* **AIM OF THE EXERCISE**: Copy out each line of the data that includes the string "moved".

RECORDS FOR THIS TASK START

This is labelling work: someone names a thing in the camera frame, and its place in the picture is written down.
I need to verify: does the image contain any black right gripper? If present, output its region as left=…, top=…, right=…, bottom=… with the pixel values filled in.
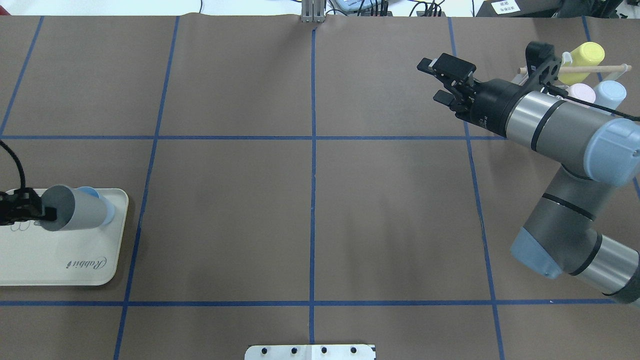
left=417, top=53, right=522, bottom=138

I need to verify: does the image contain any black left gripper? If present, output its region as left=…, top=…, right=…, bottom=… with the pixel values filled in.
left=0, top=187, right=57, bottom=226

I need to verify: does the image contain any grey plastic cup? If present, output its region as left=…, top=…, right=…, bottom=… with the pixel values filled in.
left=39, top=184, right=106, bottom=231

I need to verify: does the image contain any pink plastic cup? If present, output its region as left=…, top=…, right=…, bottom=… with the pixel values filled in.
left=567, top=83, right=596, bottom=103

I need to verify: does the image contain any yellow plastic cup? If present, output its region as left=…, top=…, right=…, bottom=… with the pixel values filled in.
left=558, top=41, right=606, bottom=86

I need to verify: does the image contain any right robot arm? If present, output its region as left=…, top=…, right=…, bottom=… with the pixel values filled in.
left=416, top=51, right=639, bottom=306

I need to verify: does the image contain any cream plastic tray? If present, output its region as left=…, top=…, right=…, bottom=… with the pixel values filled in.
left=0, top=188, right=130, bottom=286

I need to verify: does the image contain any black box with label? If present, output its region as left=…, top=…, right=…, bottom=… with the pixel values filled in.
left=475, top=0, right=564, bottom=18

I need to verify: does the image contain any right teach pendant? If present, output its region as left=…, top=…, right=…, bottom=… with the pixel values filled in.
left=332, top=0, right=377, bottom=13

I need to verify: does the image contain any white wire cup rack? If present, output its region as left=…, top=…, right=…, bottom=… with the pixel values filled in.
left=517, top=50, right=632, bottom=96

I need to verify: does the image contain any aluminium frame post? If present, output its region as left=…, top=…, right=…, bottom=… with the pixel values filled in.
left=299, top=0, right=327, bottom=23

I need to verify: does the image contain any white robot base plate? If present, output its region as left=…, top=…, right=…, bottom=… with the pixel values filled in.
left=244, top=344, right=377, bottom=360

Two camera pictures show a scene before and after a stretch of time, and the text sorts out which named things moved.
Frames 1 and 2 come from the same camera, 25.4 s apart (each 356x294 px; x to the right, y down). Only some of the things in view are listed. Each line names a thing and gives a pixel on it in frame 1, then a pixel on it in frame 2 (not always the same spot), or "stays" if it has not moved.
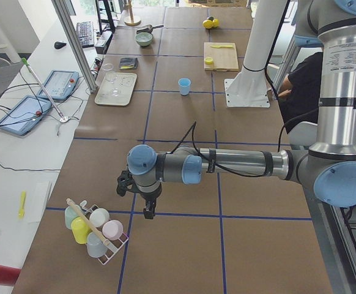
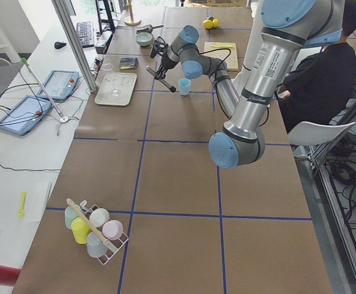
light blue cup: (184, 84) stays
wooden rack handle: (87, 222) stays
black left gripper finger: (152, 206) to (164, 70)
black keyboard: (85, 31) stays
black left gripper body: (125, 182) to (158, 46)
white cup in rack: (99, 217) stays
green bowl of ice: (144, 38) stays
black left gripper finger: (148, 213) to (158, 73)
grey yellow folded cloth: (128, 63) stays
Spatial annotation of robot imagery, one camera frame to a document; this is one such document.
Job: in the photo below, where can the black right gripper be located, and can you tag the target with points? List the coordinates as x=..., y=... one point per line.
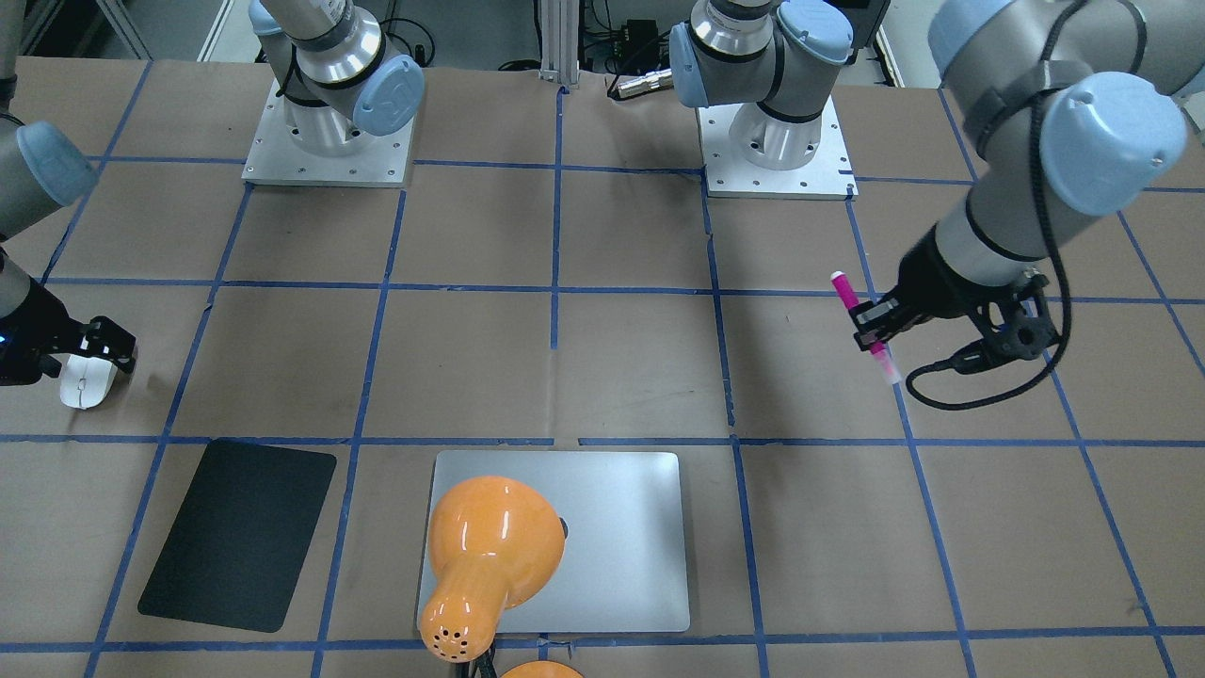
x=36, y=330

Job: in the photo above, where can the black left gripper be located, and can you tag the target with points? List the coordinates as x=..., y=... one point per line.
x=932, y=279

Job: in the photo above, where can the white computer mouse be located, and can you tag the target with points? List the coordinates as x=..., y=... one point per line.
x=84, y=383

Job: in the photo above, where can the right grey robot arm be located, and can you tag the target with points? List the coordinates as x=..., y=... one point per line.
x=343, y=85

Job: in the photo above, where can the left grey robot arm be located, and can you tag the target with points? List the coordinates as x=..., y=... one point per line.
x=1072, y=104

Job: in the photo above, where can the black mousepad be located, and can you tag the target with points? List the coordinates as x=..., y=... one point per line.
x=238, y=543

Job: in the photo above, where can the silver metal connector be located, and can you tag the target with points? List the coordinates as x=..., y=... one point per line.
x=641, y=85

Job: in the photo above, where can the silver closed laptop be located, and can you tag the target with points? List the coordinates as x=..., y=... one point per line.
x=625, y=567

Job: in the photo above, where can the orange desk lamp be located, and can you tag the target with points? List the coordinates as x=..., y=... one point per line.
x=492, y=543

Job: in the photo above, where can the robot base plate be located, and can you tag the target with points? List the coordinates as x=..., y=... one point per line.
x=301, y=146
x=750, y=155

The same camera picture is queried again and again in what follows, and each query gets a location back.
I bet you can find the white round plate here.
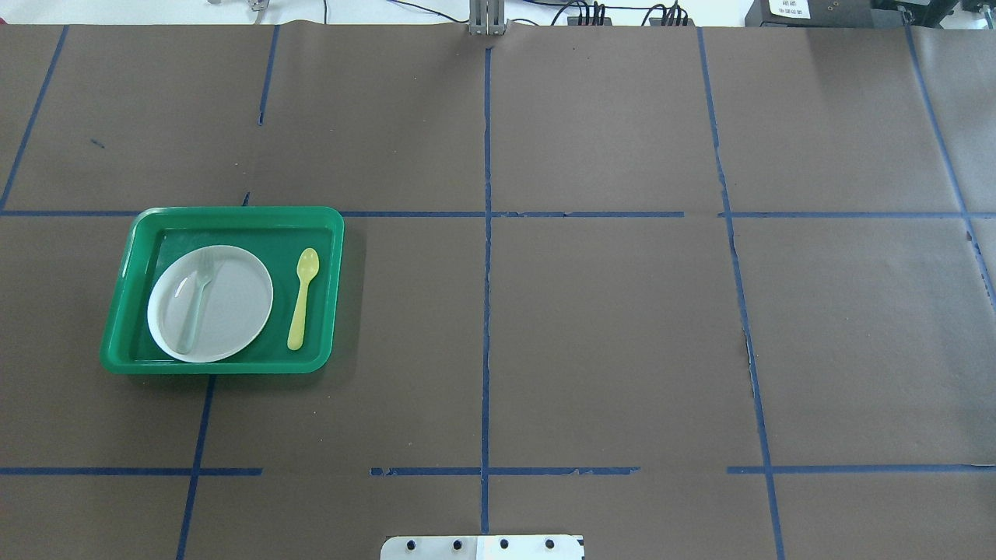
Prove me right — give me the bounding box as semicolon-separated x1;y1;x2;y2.
146;245;274;364

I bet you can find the grey aluminium post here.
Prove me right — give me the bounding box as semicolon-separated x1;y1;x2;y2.
468;0;508;36

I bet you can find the black power strip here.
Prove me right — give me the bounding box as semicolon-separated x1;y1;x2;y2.
641;1;694;27
557;1;611;27

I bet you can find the green plastic tray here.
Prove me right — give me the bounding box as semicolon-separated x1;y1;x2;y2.
100;206;345;375

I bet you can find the black power strip right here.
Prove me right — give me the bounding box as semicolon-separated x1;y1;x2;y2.
641;1;694;27

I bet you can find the yellow plastic spoon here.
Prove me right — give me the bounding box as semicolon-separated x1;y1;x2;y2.
286;247;320;351

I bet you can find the black power strip left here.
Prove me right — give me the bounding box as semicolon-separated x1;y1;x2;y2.
557;1;611;27

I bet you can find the silver metal mounting plate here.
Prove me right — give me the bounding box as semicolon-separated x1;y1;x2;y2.
380;534;586;559

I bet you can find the black box with label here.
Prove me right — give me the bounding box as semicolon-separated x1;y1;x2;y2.
744;1;874;29

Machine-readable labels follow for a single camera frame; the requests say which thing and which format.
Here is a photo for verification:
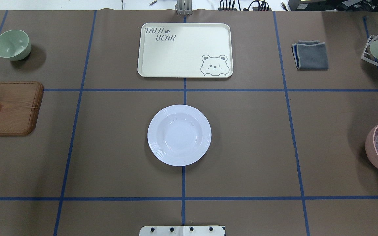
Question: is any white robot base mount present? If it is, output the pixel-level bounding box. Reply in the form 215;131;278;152
139;225;226;236

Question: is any white plate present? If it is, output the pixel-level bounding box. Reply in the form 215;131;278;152
147;105;212;166

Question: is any grey folded cloth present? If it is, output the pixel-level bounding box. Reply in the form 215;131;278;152
292;40;329;70

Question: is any wooden cutting board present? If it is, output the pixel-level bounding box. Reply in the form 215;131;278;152
0;81;44;136

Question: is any aluminium frame post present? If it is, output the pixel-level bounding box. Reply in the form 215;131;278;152
175;0;193;16

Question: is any cream bear tray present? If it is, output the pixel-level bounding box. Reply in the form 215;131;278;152
137;22;234;78

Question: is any green bowl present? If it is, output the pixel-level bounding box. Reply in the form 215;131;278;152
0;29;32;61

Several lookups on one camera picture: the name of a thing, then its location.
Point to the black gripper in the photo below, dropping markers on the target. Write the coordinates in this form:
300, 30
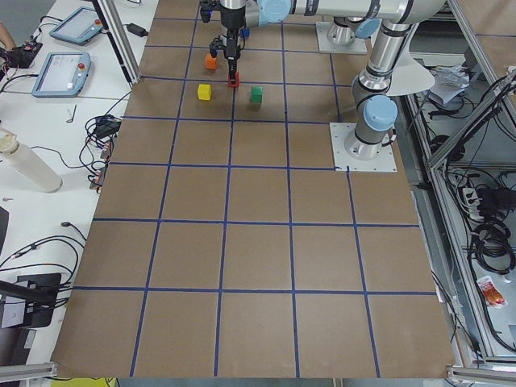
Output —
230, 24
232, 47

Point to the white chair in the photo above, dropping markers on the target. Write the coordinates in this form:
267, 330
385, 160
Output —
409, 77

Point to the green wooden block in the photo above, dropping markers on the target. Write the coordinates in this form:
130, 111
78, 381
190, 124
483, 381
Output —
256, 94

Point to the hex key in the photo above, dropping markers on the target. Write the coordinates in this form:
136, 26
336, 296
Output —
72, 114

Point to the orange snack packet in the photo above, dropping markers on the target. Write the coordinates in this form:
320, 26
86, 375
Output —
491, 294

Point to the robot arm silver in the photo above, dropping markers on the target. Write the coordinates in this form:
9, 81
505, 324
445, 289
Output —
397, 19
376, 111

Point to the teach pendant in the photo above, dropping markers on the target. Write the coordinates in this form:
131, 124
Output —
63, 75
78, 28

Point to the near teach pendant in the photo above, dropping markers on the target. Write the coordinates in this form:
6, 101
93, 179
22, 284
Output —
63, 75

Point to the black power adapter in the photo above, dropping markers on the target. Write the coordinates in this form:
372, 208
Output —
137, 30

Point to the aluminium frame post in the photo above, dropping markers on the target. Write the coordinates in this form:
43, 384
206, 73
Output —
113, 25

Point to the orange wooden block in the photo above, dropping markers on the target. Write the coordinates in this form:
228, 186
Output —
211, 62

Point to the yellow wooden block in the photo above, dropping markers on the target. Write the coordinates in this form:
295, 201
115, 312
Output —
204, 92

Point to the far teach pendant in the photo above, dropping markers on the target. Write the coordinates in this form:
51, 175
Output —
78, 28

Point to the red wooden block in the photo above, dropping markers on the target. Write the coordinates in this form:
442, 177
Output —
234, 81

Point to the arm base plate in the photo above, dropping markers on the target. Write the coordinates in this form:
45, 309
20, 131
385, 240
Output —
336, 39
350, 155

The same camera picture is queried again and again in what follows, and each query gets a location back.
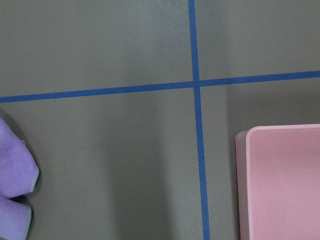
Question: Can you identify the purple microfiber cloth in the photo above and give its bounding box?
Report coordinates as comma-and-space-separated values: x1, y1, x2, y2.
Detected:
0, 119, 39, 240

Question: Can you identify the pink plastic tray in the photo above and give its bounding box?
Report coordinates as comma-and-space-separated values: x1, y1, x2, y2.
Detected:
235, 124, 320, 240

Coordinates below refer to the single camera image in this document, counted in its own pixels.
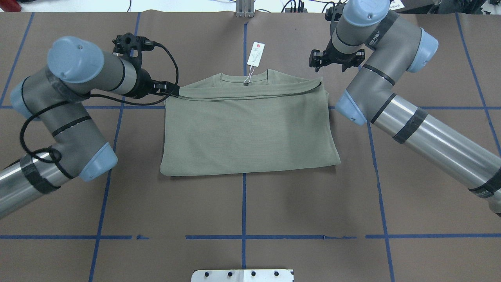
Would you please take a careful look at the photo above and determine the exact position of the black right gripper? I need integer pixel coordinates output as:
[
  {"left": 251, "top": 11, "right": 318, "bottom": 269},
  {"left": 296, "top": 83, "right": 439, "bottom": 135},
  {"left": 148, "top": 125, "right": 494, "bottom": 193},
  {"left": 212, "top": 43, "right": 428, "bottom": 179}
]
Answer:
[{"left": 309, "top": 40, "right": 365, "bottom": 73}]

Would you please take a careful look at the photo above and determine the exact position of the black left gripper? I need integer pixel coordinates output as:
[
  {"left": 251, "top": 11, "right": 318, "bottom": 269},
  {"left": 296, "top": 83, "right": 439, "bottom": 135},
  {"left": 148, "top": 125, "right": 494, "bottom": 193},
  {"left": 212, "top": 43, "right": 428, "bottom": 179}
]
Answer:
[{"left": 131, "top": 69, "right": 180, "bottom": 99}]

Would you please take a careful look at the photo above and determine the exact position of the olive green long-sleeve shirt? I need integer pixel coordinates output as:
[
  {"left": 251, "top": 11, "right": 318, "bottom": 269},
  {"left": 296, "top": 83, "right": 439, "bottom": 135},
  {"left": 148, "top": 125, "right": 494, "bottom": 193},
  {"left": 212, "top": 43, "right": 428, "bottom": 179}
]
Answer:
[{"left": 160, "top": 69, "right": 341, "bottom": 176}]

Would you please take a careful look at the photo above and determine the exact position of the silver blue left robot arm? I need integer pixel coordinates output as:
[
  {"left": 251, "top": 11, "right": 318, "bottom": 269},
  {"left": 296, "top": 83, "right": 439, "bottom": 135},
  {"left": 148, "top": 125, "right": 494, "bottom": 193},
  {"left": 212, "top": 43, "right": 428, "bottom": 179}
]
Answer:
[{"left": 0, "top": 33, "right": 179, "bottom": 218}]

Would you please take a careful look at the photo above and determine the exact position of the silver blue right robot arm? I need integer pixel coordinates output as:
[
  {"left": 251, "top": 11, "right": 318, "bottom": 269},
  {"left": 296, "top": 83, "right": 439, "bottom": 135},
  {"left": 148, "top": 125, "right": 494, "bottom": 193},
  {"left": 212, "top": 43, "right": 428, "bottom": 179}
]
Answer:
[{"left": 309, "top": 0, "right": 501, "bottom": 215}]

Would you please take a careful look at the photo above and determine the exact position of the white paper clothing tag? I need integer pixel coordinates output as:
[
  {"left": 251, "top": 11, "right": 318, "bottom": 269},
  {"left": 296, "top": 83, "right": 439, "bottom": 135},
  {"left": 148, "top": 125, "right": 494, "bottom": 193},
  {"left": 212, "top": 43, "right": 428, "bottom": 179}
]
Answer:
[{"left": 247, "top": 42, "right": 265, "bottom": 67}]

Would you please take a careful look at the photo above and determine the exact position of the red cylindrical bottle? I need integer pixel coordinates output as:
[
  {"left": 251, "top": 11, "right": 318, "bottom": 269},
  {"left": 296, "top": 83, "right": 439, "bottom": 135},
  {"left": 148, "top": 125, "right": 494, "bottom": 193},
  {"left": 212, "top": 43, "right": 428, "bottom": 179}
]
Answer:
[{"left": 0, "top": 0, "right": 22, "bottom": 12}]

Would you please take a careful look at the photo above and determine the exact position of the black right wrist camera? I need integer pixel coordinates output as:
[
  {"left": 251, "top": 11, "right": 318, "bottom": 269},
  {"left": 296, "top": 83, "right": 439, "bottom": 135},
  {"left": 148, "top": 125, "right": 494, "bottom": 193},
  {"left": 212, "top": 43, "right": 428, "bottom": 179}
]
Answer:
[{"left": 324, "top": 0, "right": 347, "bottom": 23}]

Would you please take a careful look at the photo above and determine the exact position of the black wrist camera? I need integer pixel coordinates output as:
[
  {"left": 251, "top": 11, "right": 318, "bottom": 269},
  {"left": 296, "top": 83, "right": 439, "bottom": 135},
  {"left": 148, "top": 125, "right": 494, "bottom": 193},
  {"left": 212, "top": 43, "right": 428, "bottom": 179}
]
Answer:
[
  {"left": 324, "top": 0, "right": 347, "bottom": 23},
  {"left": 112, "top": 33, "right": 155, "bottom": 69}
]

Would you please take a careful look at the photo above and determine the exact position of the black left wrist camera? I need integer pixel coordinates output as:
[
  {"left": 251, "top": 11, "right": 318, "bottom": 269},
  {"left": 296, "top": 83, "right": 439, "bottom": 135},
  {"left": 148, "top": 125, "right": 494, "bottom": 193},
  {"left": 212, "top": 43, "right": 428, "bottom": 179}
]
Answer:
[{"left": 112, "top": 33, "right": 155, "bottom": 69}]

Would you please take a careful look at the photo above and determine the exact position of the aluminium frame post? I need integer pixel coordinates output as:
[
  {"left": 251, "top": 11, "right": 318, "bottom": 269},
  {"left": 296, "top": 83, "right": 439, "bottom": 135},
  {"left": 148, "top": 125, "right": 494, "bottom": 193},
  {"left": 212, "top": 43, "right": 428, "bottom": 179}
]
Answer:
[{"left": 235, "top": 0, "right": 255, "bottom": 18}]

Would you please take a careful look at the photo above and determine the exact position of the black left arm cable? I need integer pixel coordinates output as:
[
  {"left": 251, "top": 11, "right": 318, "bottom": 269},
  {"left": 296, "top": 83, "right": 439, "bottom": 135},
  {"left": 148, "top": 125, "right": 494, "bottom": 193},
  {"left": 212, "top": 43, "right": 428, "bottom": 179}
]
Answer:
[{"left": 20, "top": 41, "right": 180, "bottom": 164}]

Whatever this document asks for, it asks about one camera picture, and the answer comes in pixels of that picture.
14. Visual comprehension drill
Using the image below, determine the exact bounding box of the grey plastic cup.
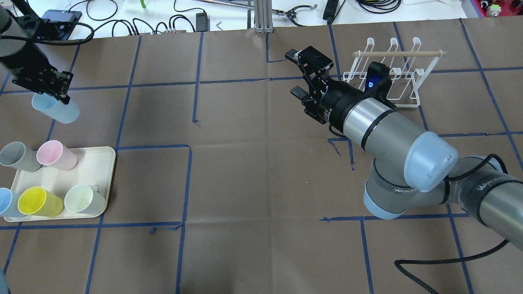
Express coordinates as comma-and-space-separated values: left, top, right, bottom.
0, 142, 42, 172

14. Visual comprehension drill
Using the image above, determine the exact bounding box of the white plastic cup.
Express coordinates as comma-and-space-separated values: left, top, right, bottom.
64, 184, 106, 215

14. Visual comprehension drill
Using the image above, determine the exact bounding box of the yellow plastic cup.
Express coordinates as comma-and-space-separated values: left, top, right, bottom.
17, 186, 64, 217

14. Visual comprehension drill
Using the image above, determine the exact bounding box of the black braided cable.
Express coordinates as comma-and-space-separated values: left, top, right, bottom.
394, 239, 511, 294

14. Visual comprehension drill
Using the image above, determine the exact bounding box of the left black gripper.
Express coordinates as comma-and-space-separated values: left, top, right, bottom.
1, 55, 74, 105

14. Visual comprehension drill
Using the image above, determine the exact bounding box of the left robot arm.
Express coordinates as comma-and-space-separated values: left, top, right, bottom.
0, 8, 73, 105

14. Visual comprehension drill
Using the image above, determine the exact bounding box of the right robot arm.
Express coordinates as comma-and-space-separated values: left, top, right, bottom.
285, 46, 523, 249

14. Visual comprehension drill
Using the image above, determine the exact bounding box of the grabber reaching tool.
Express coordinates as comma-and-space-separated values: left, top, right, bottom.
198, 0, 318, 19

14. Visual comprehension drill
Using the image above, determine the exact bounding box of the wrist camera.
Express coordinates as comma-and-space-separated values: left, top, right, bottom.
18, 10, 83, 41
364, 61, 398, 111

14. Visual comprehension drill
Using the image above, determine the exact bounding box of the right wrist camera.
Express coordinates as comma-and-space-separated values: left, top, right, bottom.
364, 61, 398, 111

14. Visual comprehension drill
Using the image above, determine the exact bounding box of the pink plastic cup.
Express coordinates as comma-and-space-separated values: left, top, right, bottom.
37, 140, 78, 171

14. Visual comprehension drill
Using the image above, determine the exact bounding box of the aluminium frame post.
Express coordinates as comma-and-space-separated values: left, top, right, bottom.
253, 0, 273, 33

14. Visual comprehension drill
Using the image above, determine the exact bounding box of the light blue plastic cup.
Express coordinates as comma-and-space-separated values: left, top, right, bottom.
31, 94, 80, 124

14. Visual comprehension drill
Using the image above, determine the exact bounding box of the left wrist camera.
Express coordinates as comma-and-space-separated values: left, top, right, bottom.
18, 10, 83, 41

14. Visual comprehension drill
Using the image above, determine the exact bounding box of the cream plastic tray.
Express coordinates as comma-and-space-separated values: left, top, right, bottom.
4, 147, 116, 222

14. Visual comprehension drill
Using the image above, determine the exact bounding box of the white wire cup rack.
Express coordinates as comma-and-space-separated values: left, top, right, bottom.
342, 37, 447, 108

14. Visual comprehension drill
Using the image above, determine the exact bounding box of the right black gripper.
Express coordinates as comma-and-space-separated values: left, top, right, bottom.
285, 46, 368, 125

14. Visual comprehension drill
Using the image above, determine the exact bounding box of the black power adapter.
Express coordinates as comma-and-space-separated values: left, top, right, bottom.
195, 12, 210, 32

RECORDS FOR THIS TASK END

* **ANSWER SPACE**:
Two camera pictures show a scene before and after a stretch of time, and the text sorts out which named things moved.
Frames 1 and 2 come from the same camera, 25.4 s apart (each 356x294 px; x to the right, y down). Only some of the things in view are listed. Each line names a thing and gives a pixel on it in frame 1, then a pixel on it in frame 2 (not always the same spot), or "stays" if it has not moved.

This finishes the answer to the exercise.